Lessons From Parallelizing Matrix Multiplication

Before you dismiss this as yet another boring matrix multiplication example, consider that this, this, this and a lot of other tutorials on the web all use a naive version of matrix multiplication and then attempt to parallelize that version of it to demonstrate how to speed things up using some technology.

What do I mean by a naive version (since there are many naive ways of doing things depending on the system that we are talking about)? This is the basic C++ code for matrix multiplication used in most examples:

void matmult(int m, int n, int p, double **A, double **B, double **C) {
  for (int i = 0; i < m; i++) {
    for (int j = 0; j < n; j++) {
      for (int k = 0; k < p; k++) {
        C[i][j] += A[i][k] * B[k][j];
      }
    }
  }
}

And this is the smarter version which shouldn't surprise anyone who has taken a computer architecture course:

void matmult(int m, int n, int p, double **A, double **B, double **C) {
  for (int i = 0; i < m; i++) {
    for (int k = 0; k < p; k++) {
      for (int j = 0; j < n; j++) {
        C[i][j] += A[i][k] * B[k][j];
      }
    }
  }
}

What's the difference? The difference is pretty subtle so you might have missed it: the inner loops have been swapped i.e. the j and k iterations.

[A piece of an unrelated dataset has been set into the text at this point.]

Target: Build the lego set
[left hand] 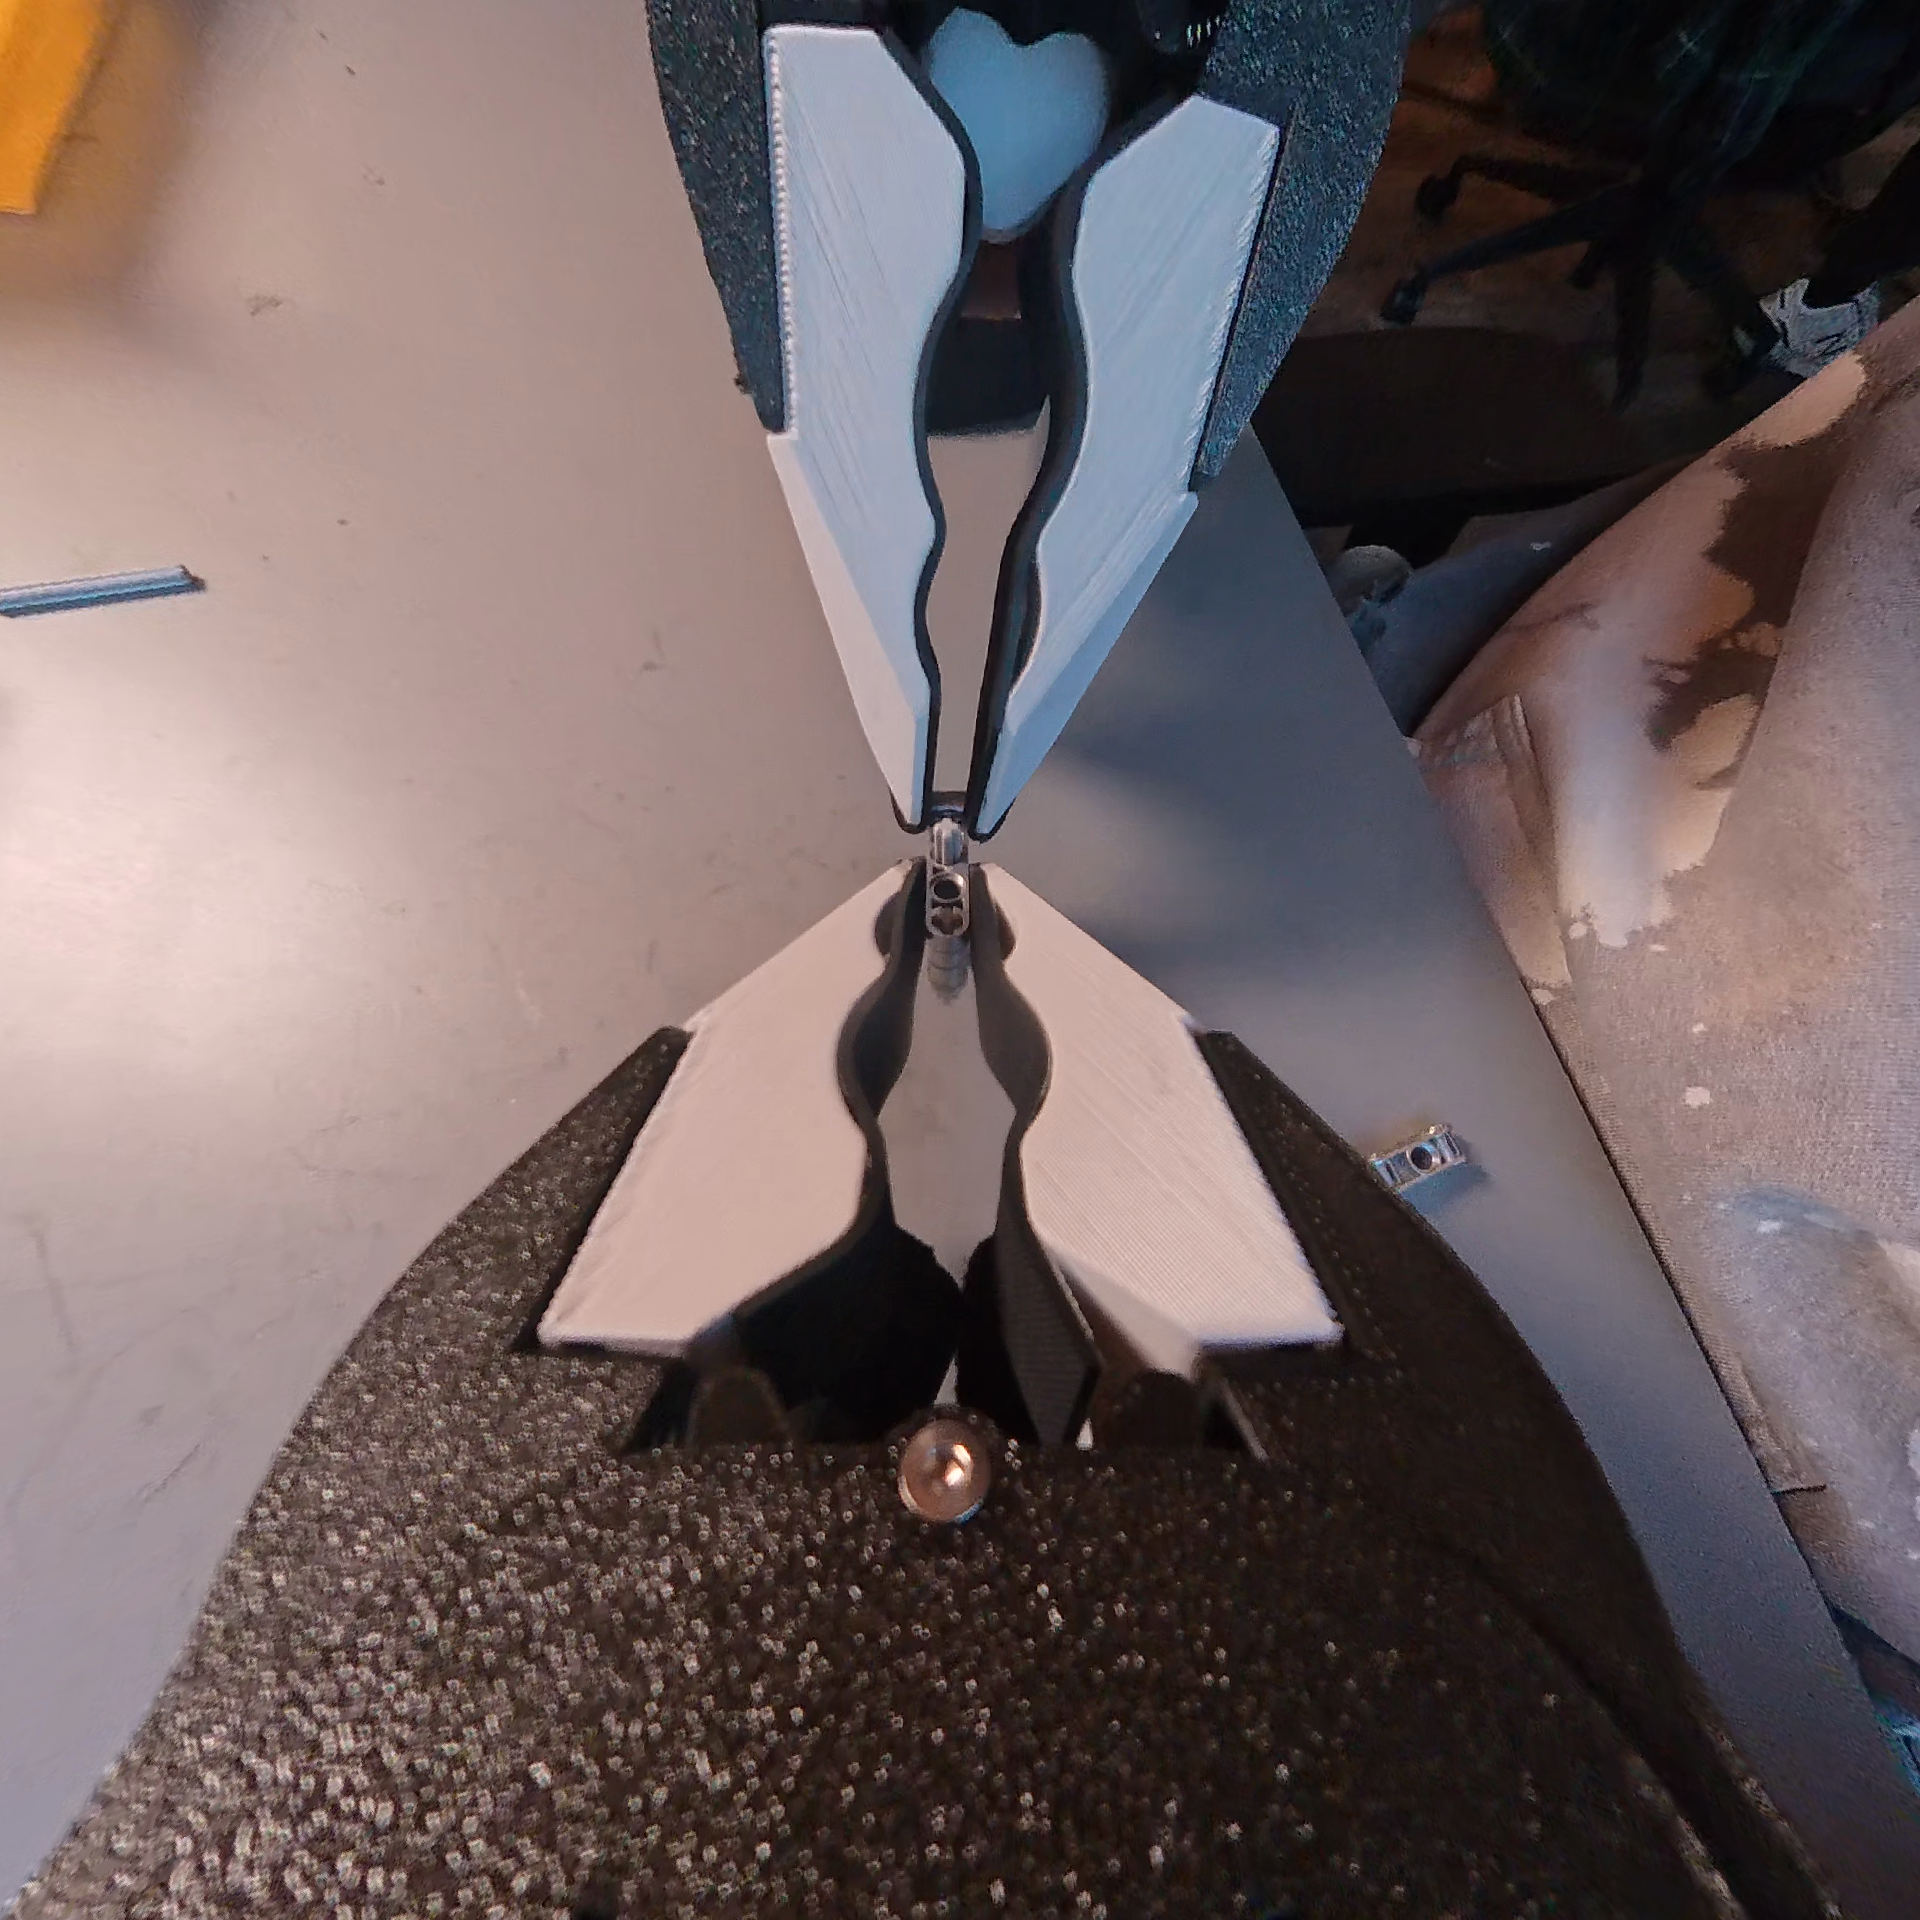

What can changing two lines do? After all, the results are the same right? Well, take a look at this output from the Shark profiler tool in OS X.

Profiling Matrix Multiplication in Shark
L2 Cache Misses Using Shark on OS X 10.5

The version on the left uses the naive algorithm and has 3 484 436 L2 cache misses for a 1024 x 1024 matrix multiplication. The version on the right uses the smarter algorithm and has 27 176 L2 cache misses. On my Core Duo MacBook Pro, the naive version runs in 52 133 ms and the smarter algorithm runs in 13 730 ms. That's nearly a 4x speedup and we didn't even parallelize anything yet!

Hopefully that last line caught your attention. That's the result on my MacBook Pro with a fairly old two-core processor. Let's run some experiments on a 24-core machine (6 cores per socket) using Intel Xeon CPU E7450 @ 2.40GHz running Linux 2.6.18. The code was compiled using g++-4.2 with -O3.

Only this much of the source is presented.